The concept of the “urban room” is one that the Farrell Review promoted. Its a permanent civic space where people can engage with the city’s past, present and future – and where architecture is just part of the shared civic conversation. The exhibitions – like “Re: New Towns” – get students imagining future towns in the North East – and linking academic speculation to the real policy debates that are going on in the city.Crucially, the Centre at the heart of the city isnt just a sales pitch for developers. Its run by Newcastle University as a bit of an awkward nephew in the family – a space that can host anyone who has a different opinion to the powers that be, even if that opinion is pretty scathing about recent plans. Its also a teaching tool, a place for professionals and ordinary folks to rub shoulders with one another, and a library of information on how Newcastle has changed over the years.

When an architect of the calibre of Sir Terry Farrell disappears from the scene, institutions like this may well become the city’s moral compass – nudging people, sometimes in a pretty uncomfortable way, to see if their decisions are any good or not – whether they’re making the most of the city’s heritage or stuffing it up. The Farrell Centre is no substitute for the architect himself, but it can at least keep his questions and challenges alive.

Is Newcastle Building a City That’s Truly Worthy of Its Heritage?

Its all coming down to the same question at the end of the day.
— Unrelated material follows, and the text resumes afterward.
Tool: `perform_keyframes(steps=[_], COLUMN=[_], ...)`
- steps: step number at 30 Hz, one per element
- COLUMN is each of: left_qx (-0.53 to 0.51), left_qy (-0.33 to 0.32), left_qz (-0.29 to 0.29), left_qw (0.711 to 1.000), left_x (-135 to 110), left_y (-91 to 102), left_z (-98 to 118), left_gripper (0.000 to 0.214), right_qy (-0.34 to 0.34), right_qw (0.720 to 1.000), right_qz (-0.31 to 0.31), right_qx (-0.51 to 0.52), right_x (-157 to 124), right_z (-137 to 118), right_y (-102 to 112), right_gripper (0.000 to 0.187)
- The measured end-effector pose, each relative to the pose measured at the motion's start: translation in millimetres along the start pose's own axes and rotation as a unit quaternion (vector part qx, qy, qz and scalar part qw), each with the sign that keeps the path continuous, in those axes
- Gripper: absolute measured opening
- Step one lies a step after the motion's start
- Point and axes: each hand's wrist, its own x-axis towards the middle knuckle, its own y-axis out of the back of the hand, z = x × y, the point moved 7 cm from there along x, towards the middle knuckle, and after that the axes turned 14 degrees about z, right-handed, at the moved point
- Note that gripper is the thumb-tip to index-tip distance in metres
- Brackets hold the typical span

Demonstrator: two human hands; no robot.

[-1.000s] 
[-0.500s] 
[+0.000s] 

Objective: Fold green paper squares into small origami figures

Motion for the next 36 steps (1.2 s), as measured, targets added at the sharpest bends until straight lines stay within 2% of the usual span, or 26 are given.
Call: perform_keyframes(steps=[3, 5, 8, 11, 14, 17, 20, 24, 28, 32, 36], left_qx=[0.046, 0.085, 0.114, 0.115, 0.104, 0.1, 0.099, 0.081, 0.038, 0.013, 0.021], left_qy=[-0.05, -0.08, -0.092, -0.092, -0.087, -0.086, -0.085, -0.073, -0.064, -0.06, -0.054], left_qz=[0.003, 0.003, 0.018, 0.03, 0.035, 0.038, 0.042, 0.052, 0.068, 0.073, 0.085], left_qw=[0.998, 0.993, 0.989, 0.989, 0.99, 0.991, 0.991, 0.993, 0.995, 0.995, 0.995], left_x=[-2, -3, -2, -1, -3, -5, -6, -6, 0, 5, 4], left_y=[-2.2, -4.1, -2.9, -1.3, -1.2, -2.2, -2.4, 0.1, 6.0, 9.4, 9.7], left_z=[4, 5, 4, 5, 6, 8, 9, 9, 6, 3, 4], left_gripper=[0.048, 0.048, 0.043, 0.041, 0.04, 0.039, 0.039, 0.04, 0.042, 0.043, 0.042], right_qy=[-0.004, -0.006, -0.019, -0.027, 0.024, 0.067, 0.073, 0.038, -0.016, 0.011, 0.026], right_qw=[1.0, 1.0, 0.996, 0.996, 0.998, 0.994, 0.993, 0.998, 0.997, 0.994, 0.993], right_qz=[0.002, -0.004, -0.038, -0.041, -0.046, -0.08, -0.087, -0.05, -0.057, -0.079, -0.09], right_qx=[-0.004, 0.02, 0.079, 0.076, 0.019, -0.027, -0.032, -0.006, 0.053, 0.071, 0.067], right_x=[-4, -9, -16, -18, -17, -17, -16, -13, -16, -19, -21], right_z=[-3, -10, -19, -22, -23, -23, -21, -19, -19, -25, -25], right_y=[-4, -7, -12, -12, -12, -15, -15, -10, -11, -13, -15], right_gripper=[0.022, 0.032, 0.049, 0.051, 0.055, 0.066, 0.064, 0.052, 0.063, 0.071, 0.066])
Sir Terry Farrell left Newcastle a rare gift – a clear idea of who the city was, post-industrial, and how it should respect its heritage, all while making sure the public spaces are pretty great and the buildings actually serve the people who live there. His work on the Quayside, the Centre for Life and the Great North Museum, and all those years of pushing for better planning really changed how people saw the city.

The record since he left though is a bit patchy. We’ve managed to avoid some of the absolute worst of high-rise speculative building that you see elsewhere. Most of our conservation areas are still intact, and the Farrell Centre is a big help in getting people to argue about the right things – something that not many places like ours have. But , there are big parts of the city where it feels like opportunities have been missed – housing that just dont meet the space standards, street-scapes that are a mess, developments that treat the place like its just a blank canvas.

So, without a big name like Sir Terry to define what makes a building a good one and on what grounds, who decides what counts and why? The answer is less about finding another big name to put on the map and more about developing a robust planning system, a group of councillors who are confident in what theyre doing, citizens who are engaged and a bunch of architects and the rest of the community who take their jobs seriously.

Have another look at the Quayside. You cant help but notice Sir Terry’s hand in pretty much every detail – in the way the buildings step up and down the hill, in the views that have been carefully framed, in the sense that this is a place that was designed to be a nice place to be, not just a collection of leftover plots thrown together. But now the next chapter is being written by all sorts of people. And the city has to make a choice, project by project, building by building between just filling gaps and trying to create something genuinely special. Its on us to choose, and to choose well – otherwise itll just fade into the background – a nice memory and a few dusty archive files.

The Farrell Centre is up and running and the debate is still going on. The question is – does Newcastle have the collective guts to answer it properly.

Jasper Preston

Jasper is an architectural historian from Somerset currently living in North Shields.